— REQUIREMENT —
Copy out all of the records. Keep every word exact.

RECORDS FOR THIS EXERCISE Block Start

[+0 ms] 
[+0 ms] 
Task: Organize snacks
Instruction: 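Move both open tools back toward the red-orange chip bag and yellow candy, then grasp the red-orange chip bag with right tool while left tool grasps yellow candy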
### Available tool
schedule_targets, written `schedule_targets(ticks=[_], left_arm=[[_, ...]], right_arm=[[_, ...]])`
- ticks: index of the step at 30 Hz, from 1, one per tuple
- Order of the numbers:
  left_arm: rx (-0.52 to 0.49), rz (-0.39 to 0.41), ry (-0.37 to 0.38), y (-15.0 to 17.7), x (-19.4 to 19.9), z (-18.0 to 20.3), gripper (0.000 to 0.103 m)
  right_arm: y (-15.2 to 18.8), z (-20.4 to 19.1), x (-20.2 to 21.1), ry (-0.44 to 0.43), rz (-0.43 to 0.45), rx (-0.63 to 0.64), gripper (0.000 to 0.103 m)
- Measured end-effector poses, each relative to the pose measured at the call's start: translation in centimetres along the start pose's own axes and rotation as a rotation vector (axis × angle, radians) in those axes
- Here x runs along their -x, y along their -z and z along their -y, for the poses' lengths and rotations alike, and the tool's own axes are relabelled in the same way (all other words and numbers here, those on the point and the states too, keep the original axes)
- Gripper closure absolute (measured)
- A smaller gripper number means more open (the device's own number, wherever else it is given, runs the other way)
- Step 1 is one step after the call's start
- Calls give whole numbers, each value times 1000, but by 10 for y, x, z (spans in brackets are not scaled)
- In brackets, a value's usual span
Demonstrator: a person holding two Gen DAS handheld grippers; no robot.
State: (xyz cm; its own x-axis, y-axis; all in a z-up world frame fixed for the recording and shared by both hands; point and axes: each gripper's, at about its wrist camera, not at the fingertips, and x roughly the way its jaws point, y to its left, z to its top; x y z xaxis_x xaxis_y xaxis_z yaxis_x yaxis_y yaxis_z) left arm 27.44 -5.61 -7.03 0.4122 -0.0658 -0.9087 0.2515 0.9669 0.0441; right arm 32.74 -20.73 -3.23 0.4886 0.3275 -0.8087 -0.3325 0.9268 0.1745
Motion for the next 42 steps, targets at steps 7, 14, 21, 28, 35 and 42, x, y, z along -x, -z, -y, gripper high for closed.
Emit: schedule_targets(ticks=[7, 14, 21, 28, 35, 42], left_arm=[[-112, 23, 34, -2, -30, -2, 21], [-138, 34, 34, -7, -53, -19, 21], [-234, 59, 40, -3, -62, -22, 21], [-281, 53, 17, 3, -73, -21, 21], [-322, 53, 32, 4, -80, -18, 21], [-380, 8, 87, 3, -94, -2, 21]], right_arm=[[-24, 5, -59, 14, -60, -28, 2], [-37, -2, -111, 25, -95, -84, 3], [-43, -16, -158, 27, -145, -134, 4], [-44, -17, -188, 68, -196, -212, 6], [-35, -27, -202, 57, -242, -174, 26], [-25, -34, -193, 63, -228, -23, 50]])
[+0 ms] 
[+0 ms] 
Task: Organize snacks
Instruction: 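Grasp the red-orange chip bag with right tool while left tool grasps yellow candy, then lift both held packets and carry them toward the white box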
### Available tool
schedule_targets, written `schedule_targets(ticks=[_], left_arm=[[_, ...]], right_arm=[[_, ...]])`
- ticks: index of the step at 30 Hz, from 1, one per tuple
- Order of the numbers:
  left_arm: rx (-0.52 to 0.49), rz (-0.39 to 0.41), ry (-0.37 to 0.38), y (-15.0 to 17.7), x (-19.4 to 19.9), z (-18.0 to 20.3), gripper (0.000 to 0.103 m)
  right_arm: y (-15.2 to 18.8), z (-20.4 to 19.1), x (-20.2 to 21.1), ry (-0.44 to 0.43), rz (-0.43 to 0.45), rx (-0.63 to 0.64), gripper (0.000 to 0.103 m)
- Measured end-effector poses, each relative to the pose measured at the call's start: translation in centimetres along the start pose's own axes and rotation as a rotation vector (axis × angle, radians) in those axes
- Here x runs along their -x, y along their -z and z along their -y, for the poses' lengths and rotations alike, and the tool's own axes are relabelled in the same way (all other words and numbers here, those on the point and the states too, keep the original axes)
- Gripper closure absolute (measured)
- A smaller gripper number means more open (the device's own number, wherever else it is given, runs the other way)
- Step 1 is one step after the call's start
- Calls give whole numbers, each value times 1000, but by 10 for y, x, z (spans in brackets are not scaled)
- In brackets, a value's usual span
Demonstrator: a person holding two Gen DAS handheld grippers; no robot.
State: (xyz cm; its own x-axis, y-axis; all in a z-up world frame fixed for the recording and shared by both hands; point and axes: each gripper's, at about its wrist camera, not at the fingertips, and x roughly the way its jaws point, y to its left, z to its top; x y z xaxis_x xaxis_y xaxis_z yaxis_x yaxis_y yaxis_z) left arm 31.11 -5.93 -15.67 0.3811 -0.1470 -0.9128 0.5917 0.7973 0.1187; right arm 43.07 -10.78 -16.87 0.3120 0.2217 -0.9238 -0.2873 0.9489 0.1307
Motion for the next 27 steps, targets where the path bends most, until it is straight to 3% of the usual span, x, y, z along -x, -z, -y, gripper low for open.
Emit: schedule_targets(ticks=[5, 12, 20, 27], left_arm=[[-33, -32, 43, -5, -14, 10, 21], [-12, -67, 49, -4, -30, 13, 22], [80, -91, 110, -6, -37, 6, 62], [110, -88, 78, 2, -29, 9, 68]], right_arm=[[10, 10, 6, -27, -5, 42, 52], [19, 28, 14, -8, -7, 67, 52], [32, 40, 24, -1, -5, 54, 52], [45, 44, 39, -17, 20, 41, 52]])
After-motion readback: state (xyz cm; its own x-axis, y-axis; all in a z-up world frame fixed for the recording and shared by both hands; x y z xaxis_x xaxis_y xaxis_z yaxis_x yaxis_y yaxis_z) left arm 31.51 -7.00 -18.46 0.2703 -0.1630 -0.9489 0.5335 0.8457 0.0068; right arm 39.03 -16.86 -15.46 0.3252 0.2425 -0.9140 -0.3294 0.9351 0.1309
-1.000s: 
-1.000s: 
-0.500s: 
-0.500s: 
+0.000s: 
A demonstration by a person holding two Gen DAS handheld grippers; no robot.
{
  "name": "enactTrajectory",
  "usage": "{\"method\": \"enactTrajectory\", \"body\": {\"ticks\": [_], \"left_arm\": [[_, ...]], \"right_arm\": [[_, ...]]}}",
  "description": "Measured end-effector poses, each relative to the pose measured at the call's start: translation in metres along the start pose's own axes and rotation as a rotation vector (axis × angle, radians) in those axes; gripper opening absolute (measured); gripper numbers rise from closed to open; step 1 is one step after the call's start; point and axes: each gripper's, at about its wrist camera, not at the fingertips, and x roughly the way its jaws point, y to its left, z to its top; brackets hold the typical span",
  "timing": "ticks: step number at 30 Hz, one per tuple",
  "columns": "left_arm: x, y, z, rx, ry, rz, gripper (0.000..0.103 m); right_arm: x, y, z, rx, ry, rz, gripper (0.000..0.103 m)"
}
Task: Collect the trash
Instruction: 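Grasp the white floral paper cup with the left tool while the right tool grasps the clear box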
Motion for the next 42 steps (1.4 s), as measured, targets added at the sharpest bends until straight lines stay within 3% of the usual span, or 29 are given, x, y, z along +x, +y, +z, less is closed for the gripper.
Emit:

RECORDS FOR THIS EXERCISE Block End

— EXERCISE RESPONSE —
[+0 ms] 
[+0 ms] 
Task: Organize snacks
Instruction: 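Move both open tools back toward the red-orange chip bag and yellow candy, then grasp the red-orange chip bag with right tool while left tool grasps yellow candy
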### Available tool
schedule_targets, written `schedule_targets(ticks=[_], left_arm=[[_, ...]], right_arm=[[_, ...]])`
- ticks: index of the step at 30 Hz, from 1, one per tuple
- Order of the numbers:
  left_arm: rx (-0.52 to 0.49), rz (-0.39 to 0.41), ry (-0.37 to 0.38), y (-15.0 to 17.7), x (-19.4 to 19.9), z (-18.0 to 20.3), gripper (0.000 to 0.103 m)
  right_arm: y (-15.2 to 18.8), z (-20.4 to 19.1), x (-20.2 to 21.1), ry (-0.44 to 0.43), rz (-0.43 to 0.45), rx (-0.63 to 0.64), gripper (0.000 to 0.103 m)
- Measured end-effector poses, each relative to the pose measured at the call's start: translation in centimetres along the start pose's own axes and rotation as a rotation vector (axis × angle, radians) in those axes
- Here x runs along their -x, y along their -z and z along their -y, for the poses' lengths and rotations alike, and the tool's own axes are relabelled in the same way (all other words and numbers here, those on the point and the states too, keep the original axes)
- Gripper closure absolute (measured)
- A smaller gripper number means more open (the device's own number, wherever else it is given, runs the other way)
- Step 1 is one step after the call's start
- Calls give whole numbers, each value times 1000, but by 10 for y, x, z (spans in brackets are not scaled)
- In brackets, a value's usual span
Demonstrator: a person holding two Gen DAS handheld grippers; no robot.
State: (xyz cm; its own x-axis, y-axis; all in a z-up world frame fixed for the recording and shared by both hands; point and axes: each gripper's, at about its wrist camera, not at the fingertips, and x roughly the way its jaws point, y to its left, z to its top; x y z xaxis_x xaxis_y xaxis_z yaxis_x yaxis_y yaxis_z) left arm 27.44 -5.61 -7.03 0.4122 -0.0658 -0.9087 0.2515 0.9669 0.0441; right arm 32.74 -20.73 -3.23 0.4886 0.3275 -0.8087 -0.3325 0.9268 0.1745
Motion for the next 42 steps, targets at steps 7, 14, 21, 28, 35 and 42, x, y, z along -x, -z, -y, gripper high for closed.
Emit: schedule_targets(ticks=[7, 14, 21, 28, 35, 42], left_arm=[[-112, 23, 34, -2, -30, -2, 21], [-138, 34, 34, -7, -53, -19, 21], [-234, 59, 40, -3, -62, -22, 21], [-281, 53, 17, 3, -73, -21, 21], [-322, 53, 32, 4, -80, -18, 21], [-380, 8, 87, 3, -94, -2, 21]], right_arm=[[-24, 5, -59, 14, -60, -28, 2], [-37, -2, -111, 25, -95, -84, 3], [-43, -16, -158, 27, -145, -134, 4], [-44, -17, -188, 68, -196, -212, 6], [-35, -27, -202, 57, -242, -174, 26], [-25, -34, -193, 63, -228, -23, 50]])
[+0 ms] 
[+0 ms] 
Task: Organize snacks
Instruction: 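Grasp the red-orange chip bag with right tool while left tool grasps yellow candy, then lift both held packets and carry them toward the white box
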### Available tool
schedule_targets, written `schedule_targets(ticks=[_], left_arm=[[_, ...]], right_arm=[[_, ...]])`
- ticks: index of the step at 30 Hz, from 1, one per tuple
- Order of the numbers:
  left_arm: rx (-0.52 to 0.49), rz (-0.39 to 0.41), ry (-0.37 to 0.38), y (-15.0 to 17.7), x (-19.4 to 19.9), z (-18.0 to 20.3), gripper (0.000 to 0.103 m)
  right_arm: y (-15.2 to 18.8), z (-20.4 to 19.1), x (-20.2 to 21.1), ry (-0.44 to 0.43), rz (-0.43 to 0.45), rx (-0.63 to 0.64), gripper (0.000 to 0.103 m)
- Measured end-effector poses, each relative to the pose measured at the call's start: translation in centimetres along the start pose's own axes and rotation as a rotation vector (axis × angle, radians) in those axes
- Here x runs along their -x, y along their -z and z along their -y, for the poses' lengths and rotations alike, and the tool's own axes are relabelled in the same way (all other words and numbers here, those on the point and the states too, keep the original axes)
- Gripper closure absolute (measured)
- A smaller gripper number means more open (the device's own number, wherever else it is given, runs the other way)
- Step 1 is one step after the call's start
- Calls give whole numbers, each value times 1000, but by 10 for y, x, z (spans in brackets are not scaled)
- In brackets, a value's usual span
Demonstrator: a person holding two Gen DAS handheld grippers; no robot.
State: (xyz cm; its own x-axis, y-axis; all in a z-up world frame fixed for the recording and shared by both hands; point and axes: each gripper's, at about its wrist camera, not at the fingertips, and x roughly the way its jaws point, y to its left, z to its top; x y z xaxis_x xaxis_y xaxis_z yaxis_x yaxis_y yaxis_z) left arm 31.11 -5.93 -15.67 0.3811 -0.1470 -0.9128 0.5917 0.7973 0.1187; right arm 43.07 -10.78 -16.87 0.3120 0.2217 -0.9238 -0.2873 0.9489 0.1307
Motion for the next 27 steps, targets where the path bends most, until it is straight to 3% of the usual span, x, y, z along -x, -z, -y, gripper low for open.
Emit: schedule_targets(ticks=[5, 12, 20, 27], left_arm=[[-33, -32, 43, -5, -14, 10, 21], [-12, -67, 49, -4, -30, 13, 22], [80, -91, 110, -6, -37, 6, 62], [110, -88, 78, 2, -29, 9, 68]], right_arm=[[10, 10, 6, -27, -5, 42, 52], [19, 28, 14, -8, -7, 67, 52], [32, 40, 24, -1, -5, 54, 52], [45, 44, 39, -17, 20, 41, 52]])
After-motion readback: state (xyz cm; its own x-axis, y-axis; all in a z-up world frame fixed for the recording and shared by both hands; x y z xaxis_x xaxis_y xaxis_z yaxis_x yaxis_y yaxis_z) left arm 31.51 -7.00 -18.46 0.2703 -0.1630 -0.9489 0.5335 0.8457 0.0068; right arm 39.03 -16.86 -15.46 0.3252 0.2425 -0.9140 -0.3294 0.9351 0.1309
-1.000s: 
-1.000s: 
-0.500s: 
-0.500s: 
+0.000s: 
A demonstration by a person holding two Gen DAS handheld grippers; no robot.
{
  "name": "enactTrajectory",
  "usage": "{\"method\": \"enactTrajectory\", \"body\": {\"ticks\": [_], \"left_arm\": [[_, ...]], \"right_arm\": [[_, ...]]}}",
  "description": "Measured end-effector poses, each relative to the pose measured at the call's start: translation in metres along the start pose's own axes and rotation as a rotation vector (axis × angle, radians) in those axes; gripper opening absolute (measured); gripper numbers rise from closed to open; step 1 is one step after the call's start; point and axes: each gripper's, at about its wrist camera, not at the fingertips, and x roughly the way its jaws point, y to its left, z to its top; brackets hold the typical span",
  "timing": "ticks: step number at 30 Hz, one per tuple",
  "columns": "left_arm: x, y, z, rx, ry, rz, gripper (0.000..0.103 m); right_arm: x, y, z, rx, ry, rz, gripper (0.000..0.103 m)"
}
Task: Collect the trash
Instruction: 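Grasp the white floral paper cup with the left tool while the right tool grasps the clear box
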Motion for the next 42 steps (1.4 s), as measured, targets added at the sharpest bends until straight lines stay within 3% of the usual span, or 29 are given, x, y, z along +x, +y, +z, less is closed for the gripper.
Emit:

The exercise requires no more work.